The plot harbors interlocking themes about boys learning to be men, taking responsibility, father-son relationships, betrayal and honor in a world where venerable tradition and modern pragmatism collide.
‘They are very youthful characters who are set against a backdrop of long tradition and history, and the play becomes almost about them reconciling themselves against that backdrop,’ Kato said.”Everyone, whether you’ve gone through a private school or not has identified with that difficult time in life when you have to be an adult and do the right thing and are tempted [instead].’
Academy‘s score doesn’t sound like a classic Broadway musical. Mercurio’s classical music training and Kato’s pop music sensibilities meld to create a multi-layered sound that echoes both antiquity and today.’It’s a mesh of styles that began when the authors met working at Burt Reynolds’ Dinner Theater in 1987.
‘Back then (Kato) was listening to a CD and he said it was Chess,” recalls Mercurio. “Here was someone else interested in theater music.” They joined forces on a piece Kato had started, Switch, the first of several shows together.
It was a marriage of different sensibilities, Kato said. ‘Really great art is disparate elements coming together to create something very exciting.’
Setting a musical in a northeastern boys’ prep school is not the exorcism of a youth spent in such cloisters. Kato attended Jupiter High School and Mercurio attended The Benjamin School in Palm Beach Gardens ‘when it was much smaller.’
Kato became intrigued with the setting in 1997 when he heard a boys’ chorus performing Michael Jackson’s Thriller at an a cappella festival.
‘I was struck by the sound of them and also the camaraderie. They really seemed to enjoy themselves. Now we’re all familiar with Glee, but in 1997, I kind of went off into my own little dream about what it would be to have a musical about a prep school, knowing that that hadn’t been done before.’
Initially, Kato imagined the entire work a capella. ‘The group voices would serve as the orchestra and the storyteller. Even now, when you listen to the score, it doesn’t have a very choral sound to it. But we decided long ago that we actually had to add instruments to it.’
The duo reconceived it through numerous readings and workshops over ten years. On some readings, ‘we had (Broadway actresses) Julia Murney and Nancy Anderson in it when we had a love interest,’ an element no longer in the show.

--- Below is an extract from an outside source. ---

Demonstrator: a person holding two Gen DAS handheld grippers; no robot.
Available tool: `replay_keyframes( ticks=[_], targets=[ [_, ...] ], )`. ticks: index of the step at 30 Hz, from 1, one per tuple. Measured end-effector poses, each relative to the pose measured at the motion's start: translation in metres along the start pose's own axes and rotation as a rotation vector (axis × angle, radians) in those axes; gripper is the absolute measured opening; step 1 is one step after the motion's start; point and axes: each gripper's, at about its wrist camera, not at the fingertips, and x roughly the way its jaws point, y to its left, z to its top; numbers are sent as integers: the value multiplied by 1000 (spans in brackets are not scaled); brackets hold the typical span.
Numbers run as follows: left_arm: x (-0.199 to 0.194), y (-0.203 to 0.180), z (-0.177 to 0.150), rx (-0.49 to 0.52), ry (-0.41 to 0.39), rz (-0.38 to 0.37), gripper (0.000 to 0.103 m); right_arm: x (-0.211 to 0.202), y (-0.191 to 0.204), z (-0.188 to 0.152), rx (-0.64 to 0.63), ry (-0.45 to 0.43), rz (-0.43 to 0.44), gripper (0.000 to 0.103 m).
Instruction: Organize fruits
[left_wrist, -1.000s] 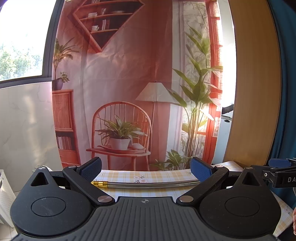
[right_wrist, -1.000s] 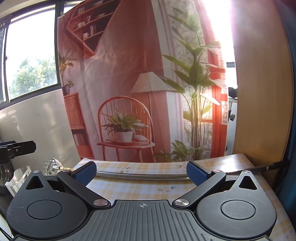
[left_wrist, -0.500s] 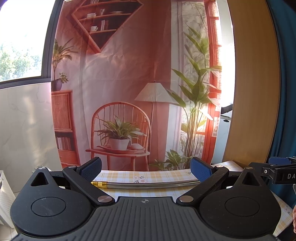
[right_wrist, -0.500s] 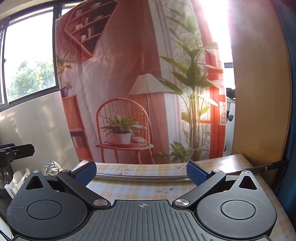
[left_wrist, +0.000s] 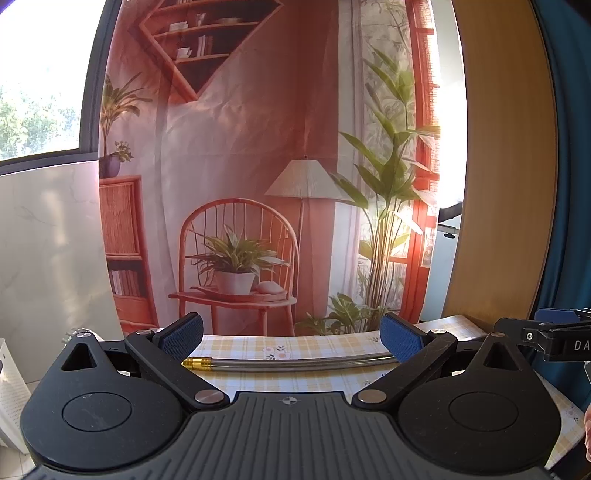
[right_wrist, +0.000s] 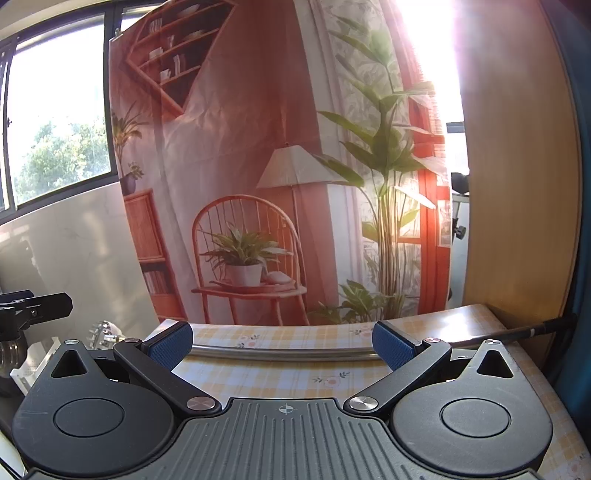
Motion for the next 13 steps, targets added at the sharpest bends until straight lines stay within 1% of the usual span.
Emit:
replay_keyframes(
  ticks=[13],
  targets=[
    [5, 3, -4, -9, 9, -7, 103, 6, -3, -4, 13, 16, -4, 103]
  ],
)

Around 2001, a workshop was staged with Columbia University students and a 10-piece orchestra. ‘At that point, we had the idea of a gentleman’s bet, but the Faust element was not there,’ Kato said.
But the pair had always been fascinated by the juxtaposition of stories. An earlier piece grafted Sheherazade’s 1001 Nights with a story of the Underground Railroad. The resonances of the bet and the Faust tale became apparent. They even wrote the songs in a 1950s do-wop vein at one point until deciding the story had to be a contemporary tale.
Mercurio said, ‘We worked on it, put it away, worked on it, put it away, gave it new source material.’
The corner was turned when in 2008 when a John D. and Catherine T. MacArthur grant underwrote Academy‘s development at the Maltz’s Emerging Artist Series.
‘We pulled it off the shelf. Distance and time away from it was a big factor in looking at it fresh,’ Mercurio said.
The one-night slimmed-down 45-minute workshop in October 2008 was backed by the 20-piece Palm Beach Youth Orchestra and the Young Singers of the Palm Beaches’ mass choir. ‘It was rough around the edges; there were squeaky instruments,’ Kato said. That was a slightly different experience for the Maltz audience accustomed to highly-polished work. ‘People were awakened to the possibility of what new work means.’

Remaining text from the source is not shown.